Pro-General Partner Rule: In this, net profit is calculated by adding only investment gains and subtracting only losses on portfolio investments. Fund expenses, such as management fees, are excluded from the profit calculation.
With the pro-General Partner Rule, items of realized gain and loss upon only the sale of portfolio securities are allocated 80% to all Partners (proportional to their respective capital commitments) and 20% to the General Partner. All other items of income, gain, loss and expense (including management fees) are allocated 100% to all partners in proportion to their respective capital commitments.
Carry Distribution
Pro-Limited Partner: First, all partners get back their contributed capital and hurdle, then 80% of the profits get distributed to all Partners proportional to their capital commitments, 20% gets distributed to the General Partner.

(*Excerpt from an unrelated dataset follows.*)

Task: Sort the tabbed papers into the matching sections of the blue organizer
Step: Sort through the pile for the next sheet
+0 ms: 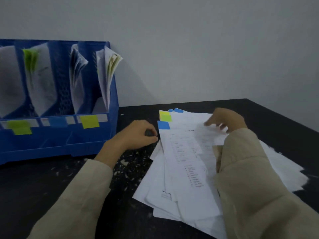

Pro-General Partner: First, 80% of the profit gets distributed to all partners in proportion to their contributed capital. Next, 20% of the profit goes to the General Partner until all profits have been distributed. Thereafter, partners are paid back their capital proportional to their respective commitments.
Middle of the Road: First, distribute 100% of the cost basis of the investment to all partners proportional to their capital commitments. Next, distribute profits (80% to all partners, 20% to the General Partner).
In general, only a Pro-Limited Partner approach prevents over-distribution to the General Partner, should investment losses follow investment gains. On the flip side, such an approach may cause the General Partner to manipulate distributions.
Here’s an example, provided by Wilson Sonsini Goodrich & Rosati, of an over-distribution under a Pro-General Partner approach:
Say a fund purchases Security A for $10 million and Security B for $10 million. The fund then sells Security A for $20 million, distributes $18 million to Limited Partners and gives $2 million to the General Partner. Security B then drops in value to $0 and the fund dissolves. In this case, the partners lost $2 million overall (invested $20 million but only received $18 million back), yet the General Partner received $2 million in carry even though net profits were $0.